==== Data segment ====

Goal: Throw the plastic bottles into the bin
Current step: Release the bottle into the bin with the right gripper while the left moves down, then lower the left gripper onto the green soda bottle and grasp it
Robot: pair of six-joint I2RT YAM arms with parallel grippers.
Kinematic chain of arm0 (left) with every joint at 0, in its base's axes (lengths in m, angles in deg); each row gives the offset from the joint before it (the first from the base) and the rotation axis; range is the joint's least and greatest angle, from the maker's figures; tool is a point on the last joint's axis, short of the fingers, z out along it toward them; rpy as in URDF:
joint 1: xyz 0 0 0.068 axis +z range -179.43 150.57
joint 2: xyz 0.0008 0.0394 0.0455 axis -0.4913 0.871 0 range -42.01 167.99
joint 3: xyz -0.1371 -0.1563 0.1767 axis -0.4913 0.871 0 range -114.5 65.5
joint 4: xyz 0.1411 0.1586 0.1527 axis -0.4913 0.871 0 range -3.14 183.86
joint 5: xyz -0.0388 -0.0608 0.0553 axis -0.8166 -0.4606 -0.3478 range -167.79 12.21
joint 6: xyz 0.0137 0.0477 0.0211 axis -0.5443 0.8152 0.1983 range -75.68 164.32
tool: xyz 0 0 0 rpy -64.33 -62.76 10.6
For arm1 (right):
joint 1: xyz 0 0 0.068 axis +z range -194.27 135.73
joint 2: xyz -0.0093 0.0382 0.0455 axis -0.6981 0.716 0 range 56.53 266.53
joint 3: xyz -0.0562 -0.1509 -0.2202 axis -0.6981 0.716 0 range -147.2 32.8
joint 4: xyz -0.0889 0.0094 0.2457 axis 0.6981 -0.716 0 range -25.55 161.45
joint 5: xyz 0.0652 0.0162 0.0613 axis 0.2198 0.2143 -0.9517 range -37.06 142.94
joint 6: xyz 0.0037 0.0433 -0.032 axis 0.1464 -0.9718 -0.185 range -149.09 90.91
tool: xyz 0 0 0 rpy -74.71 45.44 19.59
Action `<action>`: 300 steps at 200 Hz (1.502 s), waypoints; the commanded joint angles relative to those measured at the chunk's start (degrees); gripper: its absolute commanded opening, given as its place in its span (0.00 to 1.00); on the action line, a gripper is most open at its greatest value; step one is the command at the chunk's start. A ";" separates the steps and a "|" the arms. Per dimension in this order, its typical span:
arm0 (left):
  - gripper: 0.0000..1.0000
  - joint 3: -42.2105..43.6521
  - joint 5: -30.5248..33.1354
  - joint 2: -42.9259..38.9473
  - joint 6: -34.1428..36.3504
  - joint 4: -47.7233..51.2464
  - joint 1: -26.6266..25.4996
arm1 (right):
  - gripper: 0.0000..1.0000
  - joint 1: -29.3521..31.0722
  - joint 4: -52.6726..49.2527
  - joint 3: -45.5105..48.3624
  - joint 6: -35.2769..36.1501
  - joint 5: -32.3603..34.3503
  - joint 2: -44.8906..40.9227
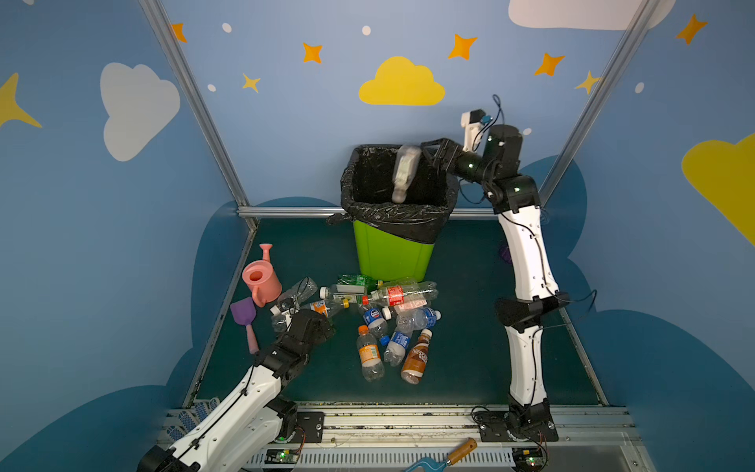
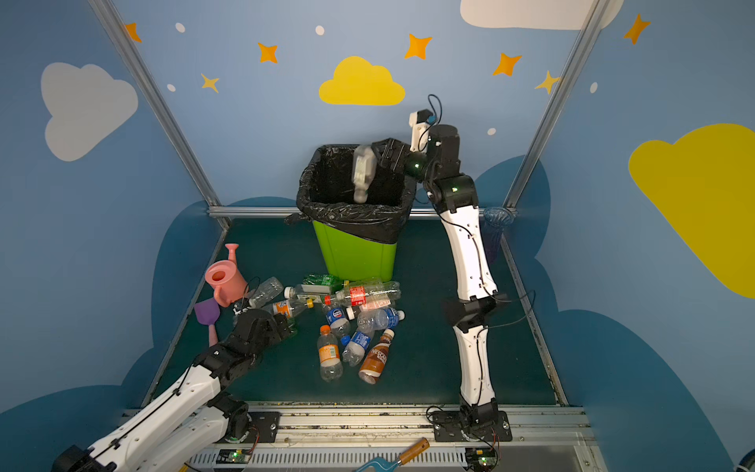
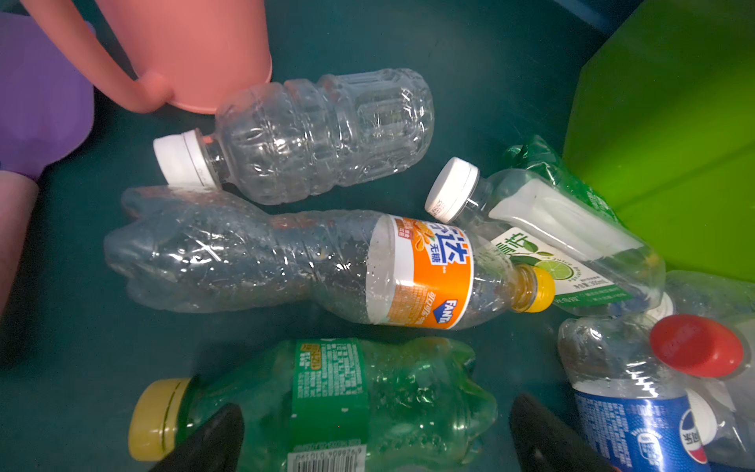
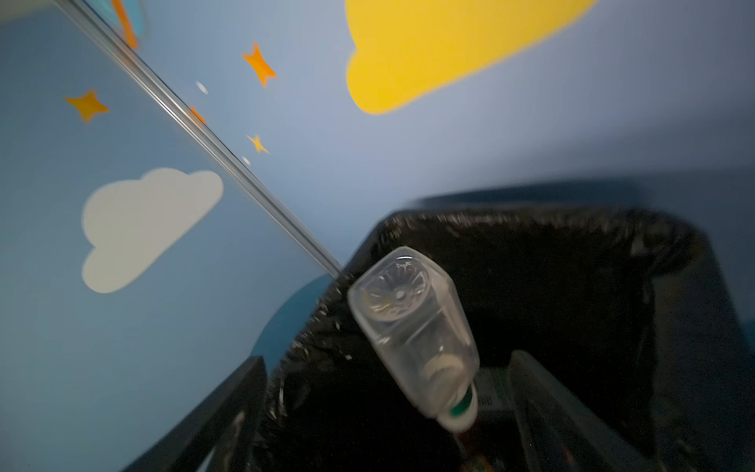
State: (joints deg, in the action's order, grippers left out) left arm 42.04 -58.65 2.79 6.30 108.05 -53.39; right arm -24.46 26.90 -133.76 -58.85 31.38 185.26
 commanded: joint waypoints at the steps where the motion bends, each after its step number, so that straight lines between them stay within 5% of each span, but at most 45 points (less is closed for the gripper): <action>1: 1.00 -0.18 1.25 -3.41 -1.26 1.86 0.32 | 0.95 -1.26 -2.65 6.99 4.32 1.62 -15.81; 32: 1.00 1.05 2.06 -7.15 -1.89 0.97 0.30 | 0.97 -2.25 36.03 59.67 -1.21 8.33 -42.46; 146: 1.00 0.49 -1.13 1.08 -12.66 -1.08 1.23 | 0.97 -16.84 37.25 118.06 -10.37 11.87 -67.74; 243: 1.00 -27.35 10.52 16.99 29.13 23.11 -9.51 | 0.98 -23.13 36.42 131.26 -11.88 11.38 -71.01; 282: 1.00 -26.85 17.09 22.10 48.89 23.31 -13.74 | 0.98 -24.14 37.75 131.05 -12.08 10.36 -69.11; 300: 1.00 -25.33 18.15 25.06 50.15 23.25 -15.46 | 0.98 -24.58 38.56 130.91 -12.33 9.88 -67.82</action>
State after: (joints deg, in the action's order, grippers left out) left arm 15.09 -44.84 24.80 46.52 127.83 -67.23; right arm -48.37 63.70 -2.62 -70.72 42.35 115.91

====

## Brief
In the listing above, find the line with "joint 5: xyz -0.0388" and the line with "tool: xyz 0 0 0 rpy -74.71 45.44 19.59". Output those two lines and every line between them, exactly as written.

## Written response
joint 5: xyz -0.0388 -0.0608 0.0553 axis -0.8166 -0.4606 -0.3478 range -167.79 12.21
joint 6: xyz 0.0137 0.0477 0.0211 axis -0.5443 0.8152 0.1983 range -75.68 164.32
tool: xyz 0 0 0 rpy -64.33 -62.76 10.6
For arm1 (right):
joint 1: xyz 0 0 0.068 axis +z range -194.27 135.73
joint 2: xyz -0.0093 0.0382 0.0455 axis -0.6981 0.716 0 range 56.53 266.53
joint 3: xyz -0.0562 -0.1509 -0.2202 axis -0.6981 0.716 0 range -147.2 32.8
joint 4: xyz -0.0889 0.0094 0.2457 axis 0.6981 -0.716 0 range -25.55 161.45
joint 5: xyz 0.0652 0.0162 0.0613 axis 0.2198 0.2143 -0.9517 range -37.06 142.94
joint 6: xyz 0.0037 0.0433 -0.032 axis 0.1464 -0.9718 -0.185 range -149.09 90.91
tool: xyz 0 0 0 rpy -74.71 45.44 19.59

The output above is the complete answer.